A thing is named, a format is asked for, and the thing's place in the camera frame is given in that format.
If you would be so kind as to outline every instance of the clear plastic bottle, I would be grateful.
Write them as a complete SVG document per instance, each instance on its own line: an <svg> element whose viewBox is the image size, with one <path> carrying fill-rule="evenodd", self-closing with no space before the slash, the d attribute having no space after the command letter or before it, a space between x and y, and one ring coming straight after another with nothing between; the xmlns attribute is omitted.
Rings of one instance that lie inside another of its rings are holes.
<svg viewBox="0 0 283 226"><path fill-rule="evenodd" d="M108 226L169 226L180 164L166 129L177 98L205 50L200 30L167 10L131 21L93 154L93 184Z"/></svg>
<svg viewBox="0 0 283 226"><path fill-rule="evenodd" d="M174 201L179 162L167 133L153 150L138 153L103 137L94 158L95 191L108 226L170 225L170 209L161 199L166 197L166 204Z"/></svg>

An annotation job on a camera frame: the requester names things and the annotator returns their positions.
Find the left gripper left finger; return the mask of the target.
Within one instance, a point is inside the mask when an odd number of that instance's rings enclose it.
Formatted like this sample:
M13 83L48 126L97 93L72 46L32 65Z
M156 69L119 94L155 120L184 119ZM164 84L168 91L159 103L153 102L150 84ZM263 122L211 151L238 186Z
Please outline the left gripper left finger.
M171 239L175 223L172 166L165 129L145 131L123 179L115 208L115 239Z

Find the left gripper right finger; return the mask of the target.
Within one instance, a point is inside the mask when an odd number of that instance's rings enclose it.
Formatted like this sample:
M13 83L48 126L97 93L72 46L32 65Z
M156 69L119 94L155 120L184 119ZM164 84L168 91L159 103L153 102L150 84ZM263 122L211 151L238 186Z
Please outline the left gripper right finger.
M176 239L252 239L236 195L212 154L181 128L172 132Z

.....

**EXERCISE PROMPT**
Extract all lines from the material above that include the word "camera".

**OUTPUT BELOW**
A thing is named, a format is asked for, and the thing's place in the camera frame is given in that format.
An annotation job on a camera frame: the requester names things and the annotator returns their positions.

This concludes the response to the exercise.